# [DIRECTIONS]
From the line below containing "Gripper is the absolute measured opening" to the final line, print each line exactly as written. No pictures belong in the copy.

# [INFORMATION PROVIDED]
======

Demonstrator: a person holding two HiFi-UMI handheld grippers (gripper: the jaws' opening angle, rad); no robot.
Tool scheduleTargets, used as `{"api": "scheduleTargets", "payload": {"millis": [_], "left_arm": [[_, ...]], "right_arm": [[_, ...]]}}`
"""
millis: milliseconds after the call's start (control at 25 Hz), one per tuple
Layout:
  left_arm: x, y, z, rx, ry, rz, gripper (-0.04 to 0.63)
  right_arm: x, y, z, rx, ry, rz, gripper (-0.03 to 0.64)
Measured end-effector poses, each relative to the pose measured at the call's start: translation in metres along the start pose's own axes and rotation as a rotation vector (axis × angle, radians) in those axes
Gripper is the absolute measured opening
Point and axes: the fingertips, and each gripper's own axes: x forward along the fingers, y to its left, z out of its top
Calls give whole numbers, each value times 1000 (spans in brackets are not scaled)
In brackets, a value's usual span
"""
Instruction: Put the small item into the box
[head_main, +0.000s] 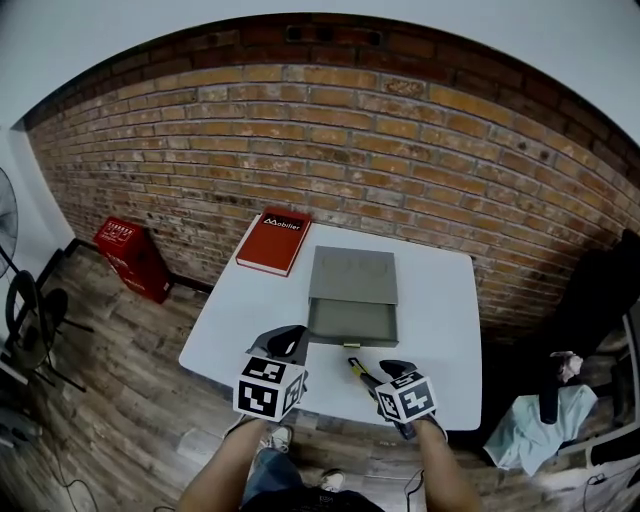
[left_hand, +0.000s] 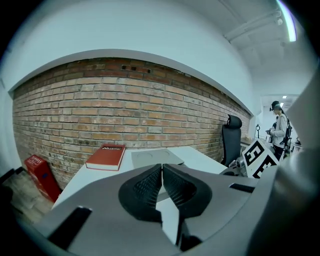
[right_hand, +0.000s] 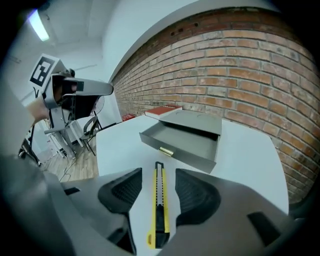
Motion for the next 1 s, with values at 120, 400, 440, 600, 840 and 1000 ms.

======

# [FINISHED EXERCISE]
Gripper is the absolute measured opening
Point and axes: the fingertips, and each gripper's own axes: x forward along the fingers, y to its left, z out of its top
Calls give whole numbers, each value times 1000 (spans in brackets are not scaled)
In brackets, a value's usual span
"""
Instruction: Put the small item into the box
[head_main, +0.000s] 
[left_hand, +0.000s] 
[right_hand, +0.000s] 
Motion for the next 1 s, with values at 120, 400, 440, 600, 840 and 1000 ms.

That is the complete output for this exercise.